__Task item__
Tell me how many lines in the data below hold the string "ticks", and say nothing else.

__Information given__

○ ○ ○

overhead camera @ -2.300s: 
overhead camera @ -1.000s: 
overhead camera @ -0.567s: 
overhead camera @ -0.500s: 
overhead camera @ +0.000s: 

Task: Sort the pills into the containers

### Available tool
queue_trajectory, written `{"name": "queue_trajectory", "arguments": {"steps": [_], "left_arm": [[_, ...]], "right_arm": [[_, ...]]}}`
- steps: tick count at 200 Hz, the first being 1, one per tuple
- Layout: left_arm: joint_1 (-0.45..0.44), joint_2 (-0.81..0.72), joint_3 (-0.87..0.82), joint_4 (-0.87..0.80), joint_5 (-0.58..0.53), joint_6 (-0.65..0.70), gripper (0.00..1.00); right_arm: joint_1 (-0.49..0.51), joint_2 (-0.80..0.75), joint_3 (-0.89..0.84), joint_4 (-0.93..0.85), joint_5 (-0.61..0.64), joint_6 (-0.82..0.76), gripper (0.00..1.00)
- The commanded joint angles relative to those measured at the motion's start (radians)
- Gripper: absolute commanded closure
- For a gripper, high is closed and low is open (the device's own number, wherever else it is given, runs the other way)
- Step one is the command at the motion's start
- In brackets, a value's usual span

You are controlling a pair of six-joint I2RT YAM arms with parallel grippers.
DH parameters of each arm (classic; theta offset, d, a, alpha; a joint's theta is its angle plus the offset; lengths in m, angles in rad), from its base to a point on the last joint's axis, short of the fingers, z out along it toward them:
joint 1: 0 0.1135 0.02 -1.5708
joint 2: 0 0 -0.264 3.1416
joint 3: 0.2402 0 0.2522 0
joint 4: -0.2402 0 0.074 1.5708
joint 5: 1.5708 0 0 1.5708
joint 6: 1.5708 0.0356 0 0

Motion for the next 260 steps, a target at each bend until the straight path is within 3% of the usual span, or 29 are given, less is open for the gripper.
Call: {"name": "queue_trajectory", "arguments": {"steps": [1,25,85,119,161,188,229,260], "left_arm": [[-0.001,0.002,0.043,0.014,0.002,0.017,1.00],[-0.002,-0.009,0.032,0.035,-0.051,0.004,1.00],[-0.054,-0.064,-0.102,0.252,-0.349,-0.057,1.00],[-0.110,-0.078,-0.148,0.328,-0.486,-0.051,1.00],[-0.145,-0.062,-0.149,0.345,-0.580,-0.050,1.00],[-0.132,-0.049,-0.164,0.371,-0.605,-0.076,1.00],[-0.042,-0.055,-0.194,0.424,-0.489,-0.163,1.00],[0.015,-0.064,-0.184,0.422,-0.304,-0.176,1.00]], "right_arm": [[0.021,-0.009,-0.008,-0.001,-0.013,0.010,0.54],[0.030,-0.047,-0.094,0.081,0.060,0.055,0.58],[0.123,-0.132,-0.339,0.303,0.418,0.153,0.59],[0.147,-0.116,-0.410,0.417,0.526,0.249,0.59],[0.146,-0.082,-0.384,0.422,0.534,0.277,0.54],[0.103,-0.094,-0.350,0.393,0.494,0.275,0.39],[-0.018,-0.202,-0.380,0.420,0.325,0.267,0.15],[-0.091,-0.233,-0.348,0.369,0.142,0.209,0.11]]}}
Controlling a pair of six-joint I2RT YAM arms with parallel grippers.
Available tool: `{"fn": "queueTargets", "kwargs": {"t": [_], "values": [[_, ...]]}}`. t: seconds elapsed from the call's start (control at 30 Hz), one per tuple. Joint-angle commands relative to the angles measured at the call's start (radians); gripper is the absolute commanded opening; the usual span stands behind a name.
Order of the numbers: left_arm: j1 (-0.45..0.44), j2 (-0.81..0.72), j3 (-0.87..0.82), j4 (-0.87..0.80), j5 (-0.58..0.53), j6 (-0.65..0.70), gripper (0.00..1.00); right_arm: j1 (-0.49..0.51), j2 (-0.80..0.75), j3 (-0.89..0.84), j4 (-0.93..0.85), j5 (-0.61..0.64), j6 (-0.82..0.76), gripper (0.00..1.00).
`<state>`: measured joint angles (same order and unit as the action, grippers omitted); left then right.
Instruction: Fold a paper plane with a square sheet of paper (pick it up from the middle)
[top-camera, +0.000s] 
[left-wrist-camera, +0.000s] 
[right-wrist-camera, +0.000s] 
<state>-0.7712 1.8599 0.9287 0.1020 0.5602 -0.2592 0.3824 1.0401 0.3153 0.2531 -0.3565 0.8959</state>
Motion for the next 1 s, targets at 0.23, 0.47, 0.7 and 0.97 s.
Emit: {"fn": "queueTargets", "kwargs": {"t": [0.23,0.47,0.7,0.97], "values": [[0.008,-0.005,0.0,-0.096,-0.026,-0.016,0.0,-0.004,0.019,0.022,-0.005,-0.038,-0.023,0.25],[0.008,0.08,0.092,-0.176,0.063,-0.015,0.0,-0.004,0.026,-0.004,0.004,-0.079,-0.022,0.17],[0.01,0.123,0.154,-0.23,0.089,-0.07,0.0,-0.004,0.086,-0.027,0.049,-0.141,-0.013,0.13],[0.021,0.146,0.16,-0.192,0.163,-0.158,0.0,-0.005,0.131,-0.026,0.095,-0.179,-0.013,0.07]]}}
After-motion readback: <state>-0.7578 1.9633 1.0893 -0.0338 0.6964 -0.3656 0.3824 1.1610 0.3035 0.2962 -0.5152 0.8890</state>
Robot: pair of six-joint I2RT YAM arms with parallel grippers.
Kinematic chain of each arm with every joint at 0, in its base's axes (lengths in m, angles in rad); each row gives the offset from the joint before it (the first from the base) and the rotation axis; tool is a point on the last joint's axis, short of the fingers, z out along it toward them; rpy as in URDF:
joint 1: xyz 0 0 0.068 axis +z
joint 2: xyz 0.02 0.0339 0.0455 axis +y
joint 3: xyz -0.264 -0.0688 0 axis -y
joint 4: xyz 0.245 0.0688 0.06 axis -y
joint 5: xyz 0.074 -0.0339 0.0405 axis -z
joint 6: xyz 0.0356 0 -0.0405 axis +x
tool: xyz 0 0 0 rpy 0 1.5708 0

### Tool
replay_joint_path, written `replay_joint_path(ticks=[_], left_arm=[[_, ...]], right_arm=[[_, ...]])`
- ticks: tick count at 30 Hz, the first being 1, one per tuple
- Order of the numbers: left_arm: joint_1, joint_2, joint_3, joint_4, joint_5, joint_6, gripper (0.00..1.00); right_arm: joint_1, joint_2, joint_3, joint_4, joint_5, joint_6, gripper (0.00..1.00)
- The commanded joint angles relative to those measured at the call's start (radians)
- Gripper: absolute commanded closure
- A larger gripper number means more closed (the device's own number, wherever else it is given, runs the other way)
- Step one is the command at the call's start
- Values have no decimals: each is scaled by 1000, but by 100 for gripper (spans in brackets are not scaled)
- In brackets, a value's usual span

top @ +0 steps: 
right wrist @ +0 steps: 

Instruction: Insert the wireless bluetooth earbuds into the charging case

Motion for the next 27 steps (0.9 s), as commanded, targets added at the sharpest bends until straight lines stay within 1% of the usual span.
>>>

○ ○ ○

__Solution for this exercise__
2